▸ The task
Restate word for word every line from the top of the data below down through the line that holds "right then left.".

═════ Data

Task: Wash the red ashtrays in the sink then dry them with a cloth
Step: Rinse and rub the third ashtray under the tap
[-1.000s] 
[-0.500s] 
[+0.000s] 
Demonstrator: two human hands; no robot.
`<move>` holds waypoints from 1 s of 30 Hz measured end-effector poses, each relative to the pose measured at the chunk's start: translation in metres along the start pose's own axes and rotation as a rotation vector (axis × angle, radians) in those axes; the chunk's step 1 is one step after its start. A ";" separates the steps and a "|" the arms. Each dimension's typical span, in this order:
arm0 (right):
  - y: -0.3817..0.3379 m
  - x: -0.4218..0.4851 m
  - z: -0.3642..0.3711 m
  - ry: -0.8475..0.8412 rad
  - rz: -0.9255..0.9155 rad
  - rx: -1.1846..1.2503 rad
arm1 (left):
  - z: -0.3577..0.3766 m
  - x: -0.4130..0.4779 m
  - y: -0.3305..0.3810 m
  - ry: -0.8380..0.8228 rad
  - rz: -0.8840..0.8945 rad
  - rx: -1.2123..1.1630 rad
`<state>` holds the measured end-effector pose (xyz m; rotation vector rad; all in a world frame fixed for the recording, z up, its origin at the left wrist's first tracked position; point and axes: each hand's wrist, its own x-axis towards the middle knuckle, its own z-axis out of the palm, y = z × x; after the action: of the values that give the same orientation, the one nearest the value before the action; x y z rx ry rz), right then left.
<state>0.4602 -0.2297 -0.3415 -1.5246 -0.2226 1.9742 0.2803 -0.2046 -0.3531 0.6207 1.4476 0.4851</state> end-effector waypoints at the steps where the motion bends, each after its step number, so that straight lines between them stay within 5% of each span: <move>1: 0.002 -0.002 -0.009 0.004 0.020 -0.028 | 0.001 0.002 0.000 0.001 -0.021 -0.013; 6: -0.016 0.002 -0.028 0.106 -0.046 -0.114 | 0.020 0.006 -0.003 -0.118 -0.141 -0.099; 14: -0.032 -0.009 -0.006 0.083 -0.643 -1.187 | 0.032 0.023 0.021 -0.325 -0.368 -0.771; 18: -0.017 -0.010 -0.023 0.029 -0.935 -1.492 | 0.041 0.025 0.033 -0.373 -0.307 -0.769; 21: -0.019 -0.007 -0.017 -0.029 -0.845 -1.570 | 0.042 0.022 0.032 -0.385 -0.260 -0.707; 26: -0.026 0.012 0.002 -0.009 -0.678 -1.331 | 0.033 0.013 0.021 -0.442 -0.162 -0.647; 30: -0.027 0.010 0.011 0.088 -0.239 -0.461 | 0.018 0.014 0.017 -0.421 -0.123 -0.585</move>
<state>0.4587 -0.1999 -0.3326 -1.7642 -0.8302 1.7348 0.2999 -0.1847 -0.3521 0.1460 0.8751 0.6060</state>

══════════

▸ Response
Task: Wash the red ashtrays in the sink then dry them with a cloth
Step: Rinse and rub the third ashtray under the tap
[-1.000s] 
[-0.500s] 
[+0.000s] 
Demonstrator: two human hands; no robot.
`<move>` holds waypoints from 1 s of 30 Hz measured end-effector poses, each relative to the pose measured at the chunk's start: translation in metres along the start pose's own axes and rotation as a rotation vector (axis × angle, radians) in those axes; the chunk's step 1 is one step after its start. A ";" separates the steps and a "|" the arms. Each dimension's typical span, in this order:
arm0 (right):
  - y: -0.3817..0.3379 m
  - x: -0.4218..0.4851 m
  - z: -0.3642..0.3711 m
  - ry: -0.8475..0.8412 rad
  - rz: -0.9255..0.9155 rad
  - rx: -1.1846..1.2503 rad
arm1 (left):
  - z: -0.3577..0.3766 m
  - x: -0.4130..0.4779 m
  - y: -0.3305..0.3810 m
  - ry: -0.8380..0.8228 rad
  - rz: -0.8840..0.8945 rad
  - rx: -1.2123..1.1630 rad
`<state>` holds the measured end-effector pose (xyz m; rotation vector rad; all in a world frame fixed for the recording, z up, its origin at the left wrist's first tracked position; point and axes: each hand's wrist, its own x-axis towards the middle knuckle, its own z-axis out of the palm, y = z × x; after the action: of the values that give the same orientation, the one nearest the value before the action; x y z rx ry rz), right then left.

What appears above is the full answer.